Presents work that implements margin-based softmax loss on 3D medical imaging for classification and retrieval task. The work hypothesised that through the use cases of deep metric learning, specifically margin-based softmax loss, the model is able to learn an embedding distance by enforcing similarity for intra-class samples and dissimilarity for inter-class samples in prostate disease classification among patients. Patient similarity classification is able to draw a discriminate decision boundary for the detection of clinically significant prostate cancer. In turn, this discovery would act as a critical clinical decision support for biopsies and prevent over-diagnosis. In addition to prostate cancer classification, the sub-optimal task of this work is to exploit the capability of CBIR on volumetric medical images with margin-based softmax loss. Through the implementation of CBIR, the work aims to investigate the extension of margin-based softmax loss on the context of visual similarity in multiparametric MRI, such that the method could gain insights related to the distance metric as a measurement of patient pairs represented by learned features. The whole experiment design, experiment set up and report writing are done by Wai Po Kevin Teng.

Challenges Faces

  • Prior to margin-based softmax loss approach, we attempted contrastive approach (triplet loss), where it suffers from the dilemma of sampling strategy for triplets mining where the model ended up with class collapse phenomenon, i.e. the model is only capable of predicting single class label.

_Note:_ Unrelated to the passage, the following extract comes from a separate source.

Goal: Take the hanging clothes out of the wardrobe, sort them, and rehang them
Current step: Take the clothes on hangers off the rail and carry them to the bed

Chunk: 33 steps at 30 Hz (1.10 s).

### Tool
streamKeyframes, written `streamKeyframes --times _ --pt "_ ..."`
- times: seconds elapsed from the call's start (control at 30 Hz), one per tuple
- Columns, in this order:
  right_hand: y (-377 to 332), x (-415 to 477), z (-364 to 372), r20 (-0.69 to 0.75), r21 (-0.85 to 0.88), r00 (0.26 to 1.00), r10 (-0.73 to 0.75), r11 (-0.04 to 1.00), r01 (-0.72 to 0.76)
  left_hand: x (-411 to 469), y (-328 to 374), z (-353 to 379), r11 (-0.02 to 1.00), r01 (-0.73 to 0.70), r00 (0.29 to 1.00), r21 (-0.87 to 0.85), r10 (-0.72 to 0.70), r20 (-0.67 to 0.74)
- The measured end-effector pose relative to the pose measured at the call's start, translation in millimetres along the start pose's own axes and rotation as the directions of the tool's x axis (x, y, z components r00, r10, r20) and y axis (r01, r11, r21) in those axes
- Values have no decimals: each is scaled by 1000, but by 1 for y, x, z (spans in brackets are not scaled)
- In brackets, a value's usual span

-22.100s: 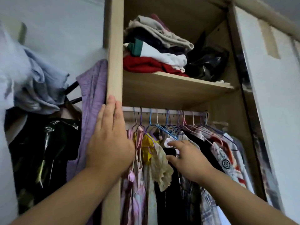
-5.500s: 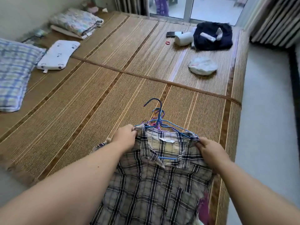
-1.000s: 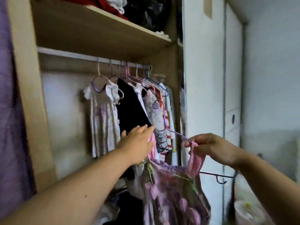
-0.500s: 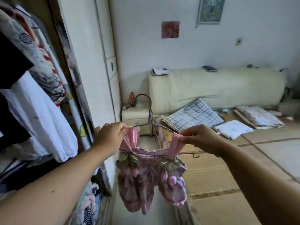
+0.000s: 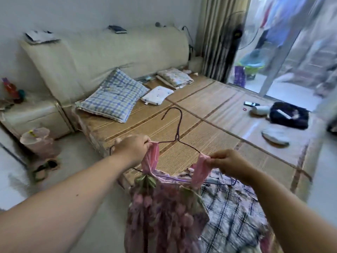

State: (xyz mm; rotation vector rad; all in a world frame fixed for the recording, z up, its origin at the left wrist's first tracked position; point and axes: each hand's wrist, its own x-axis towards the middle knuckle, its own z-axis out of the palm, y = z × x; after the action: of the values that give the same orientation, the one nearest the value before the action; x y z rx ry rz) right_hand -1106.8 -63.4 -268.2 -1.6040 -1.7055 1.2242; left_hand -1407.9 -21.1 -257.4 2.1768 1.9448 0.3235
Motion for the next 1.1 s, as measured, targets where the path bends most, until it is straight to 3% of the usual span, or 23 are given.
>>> streamKeyframes --times 0.17,0.43,0.63,0.77,0.93,1.0,1.1 --pt "97 -18 -64 -166 68 968 188 982 -179 52 102 80 997 -67 982 -31 71 177" --pt "213 13 -134 -364 210 850 381 922 -324 149 220 189 986 -153 945 -71 167 281" --pt "311 62 -126 -327 161 777 539 841 -516 185 228 290 992 -129 881 -11 120 457" --pt "357 92 -113 -318 115 745 587 804 -584 206 224 328 995 -96 860 -15 90 502" --pt "375 114 -105 -431 -106 671 603 705 -701 211 209 344 994 -104 851 35 71 520" --pt "366 121 -95 -408 -203 702 583 692 -693 197 193 339 996 -76 835 39 42 548" --pt "328 134 -69 -340 -349 817 467 744 -570 173 165 318 999 2 829 45 -27 558"
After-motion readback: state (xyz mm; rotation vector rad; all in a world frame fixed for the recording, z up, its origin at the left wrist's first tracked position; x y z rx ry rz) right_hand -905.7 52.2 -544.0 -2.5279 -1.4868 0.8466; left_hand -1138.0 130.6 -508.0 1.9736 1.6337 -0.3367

  • Hyperparmeter tuning for margin and logits scale of ArcFace loss is not trivial. Too large of a logits scale value would result easier mis-classification despite having higher confidence score for class probability. Higher margin would over-penalise the objective function preventing the model from learning useful features.

  • Dealing with private data set in this work, the number of data set is not sufficient enough for good model generalisation. Deeper model does not fit well in this data set where overfitting is more apparent.

  • Data set is noisy and lead to slow convergence of model performance.

What Would They Do Differently if Restarting the Project Now

  • In order to address the problem of noisy data set, an enhanced variations of state-of-the-art ArcFace loss could be implemented as future work to improve the results of the work approach. The authors of ArcFace loss, Deng et al. [2020] proposed sub-center ArcFace, such that training sample needs to be close to one of the K sub-centers for each class instead of a class center. This approach promotes label noise robustness and leverage the need for training samples to revolve around only one center.

  • Generating new data is expensive. In order to tackle the lack of data set, Ko and Gu [2020] proposed an augmentation method, called "embedding expansion" such that multiple synthetic feature points from the same class is generated. Embedding expansion is achieved by taking the linear interpolation between two feature points in the embedding space.